Each hardware setup is unique since nowadays CPUs and GPUs alike consists not of a single monolithic core anymore. Each processor might consist of multiple tiles or domains that each are connected to their own memory. To leverage the full potential of the hardware one has to reduce communication between cores that are "far away" from each other. To understand this better the concept of NUMA (Non-Uniform Memory Access) domains is useful. In NUMA architecture, memory access times vary depending on the proximity of the memory to the CPU core requesting it — local memory access is quicker, while remote access across domains incurs latency. Modern multi-socket and multi-core systems use NUMA to improve scalability and performance by keeping data close to the cores that use it most often. Understanding and managing NUMA domains is essential for optimizing memory placement and parallel performance in HPC.

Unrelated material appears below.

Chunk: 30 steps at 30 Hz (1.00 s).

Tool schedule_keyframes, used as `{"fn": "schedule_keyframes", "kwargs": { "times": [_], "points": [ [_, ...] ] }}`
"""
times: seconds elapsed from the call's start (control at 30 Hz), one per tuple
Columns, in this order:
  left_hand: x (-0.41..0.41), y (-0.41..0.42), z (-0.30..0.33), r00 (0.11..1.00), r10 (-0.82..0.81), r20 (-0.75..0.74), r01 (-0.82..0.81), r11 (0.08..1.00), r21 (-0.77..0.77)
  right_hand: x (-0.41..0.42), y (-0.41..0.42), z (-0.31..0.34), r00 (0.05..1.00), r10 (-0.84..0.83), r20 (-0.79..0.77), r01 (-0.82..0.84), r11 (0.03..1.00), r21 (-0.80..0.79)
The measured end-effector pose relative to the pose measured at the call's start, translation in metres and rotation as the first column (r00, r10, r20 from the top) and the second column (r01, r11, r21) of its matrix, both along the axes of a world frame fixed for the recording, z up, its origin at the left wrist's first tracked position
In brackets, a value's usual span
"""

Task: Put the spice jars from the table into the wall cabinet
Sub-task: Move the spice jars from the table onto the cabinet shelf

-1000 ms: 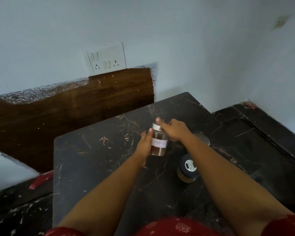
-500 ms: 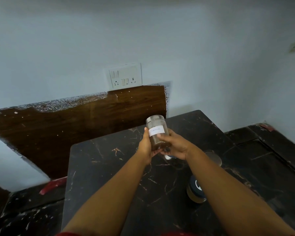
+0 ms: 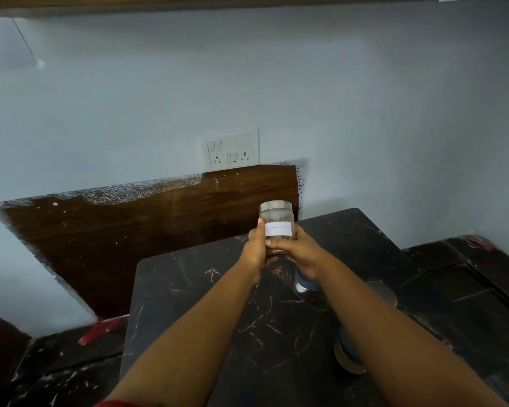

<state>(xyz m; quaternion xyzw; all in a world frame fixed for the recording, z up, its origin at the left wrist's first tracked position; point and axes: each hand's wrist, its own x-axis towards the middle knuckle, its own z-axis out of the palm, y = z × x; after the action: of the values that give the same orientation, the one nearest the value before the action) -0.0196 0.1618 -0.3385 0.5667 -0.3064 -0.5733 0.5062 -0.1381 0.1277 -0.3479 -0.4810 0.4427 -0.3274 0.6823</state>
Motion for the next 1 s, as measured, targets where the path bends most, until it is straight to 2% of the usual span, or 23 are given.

Fig. 1 displays the NUMA architecture of an AMD Epyc 7543 processor. In total this processor has 512 GB of system memory available. However, this memory is spread across 4 NUMA nodes (pink bars). Each NUMA domain consists of 8 physical CPU cores (each able to work on 2 threads, i.e. P#0/P#32 belong to the same physical core). These domains share not only a chunk of the system memory, but also their own L3 cache. Hence, it is important for this specific processor that not more than 8 cores work on a specific task. If more cores work on the same memory they have to communicate to the other NUMA domains with some latency. This is important for choosing parallelization tags. Hence, we know now that 8 cores is a good work-group size for VASP on this processor, and that up to 32 cores can work on the same memory with a small penalty. If we use more than 32 cores, we have to communicate between two different processors (nodes / sockets) via a different protocol (MPI); much higher latency. If the tool lstopo is not available on your system, you can use the command numactl --hardware to get text output of the same information:

# numactl --hardware
available: 4 nodes (0-3)
node 0 cpus: 0 1 2 3 4 5 6 7 32 33 34 35 36 37 38 39
node 0 size: 128262 MB
node 1 cpus: 8 9 10 11 12 13 14 15 40 41 42 43 44 45 46 47
node 1 size: 129018 MB
node 2 cpus: 16 17 18 19 20 21 22 23 48 49 50 51 52 53 54 55
node 2 size: 129018 MB
node 3 cpus: 24 25 26 27 28 29 30 31 56 57 58 59 60 61 62 63
node 3 size: 129003 MB
node distances:
node   0   1   2   3 
 0:  10  12  12  12 
 1:  12  10  12  12 
 2:  12  12  10  12 
 3:  12  12  12  10

Another point that immediately follows from the concept of NUMA domains is that MPI ranks should not jump between NUMA domains. They would loose access to their previous cache. To avoid this one uses pinning or binding of MPI ranks. This becomes also important for combining MPI with OpenMP threading. Threads should live close to their parent rank and also not move to share the same caches, i.e. live in the same NUMA domain. Binding ranks and threads to specific cores or regions depends on the software setup. For example in the popular SLURM jobscript submission system this is done via the flag --cpu-bind=cores , for openmpi this is done via --bind-to=core, and for intel MPI via -genv I_MPI_PIN=ON. To bind threads use the environment variable OMP_PROC_BIND and set it to true or close. For threads it is also important to tell them where they should run via OMP_PLACES, which best is set to cores.

In summary, to leverage the potential of this hardware in the best way, we want to have groups of 8 cores work as independent as possible. Hence, we should choose NBANDS, and the number of k-points in the IBZ such that they can be divided by 8. Then, we will find a good setting with NCORE = 8 and KPAR = 4 (or 4 times the number of compute nodes with this processor you have).

For benchmarking, start with this settings. Then, try to change the parallelization tags and observe how performance changes.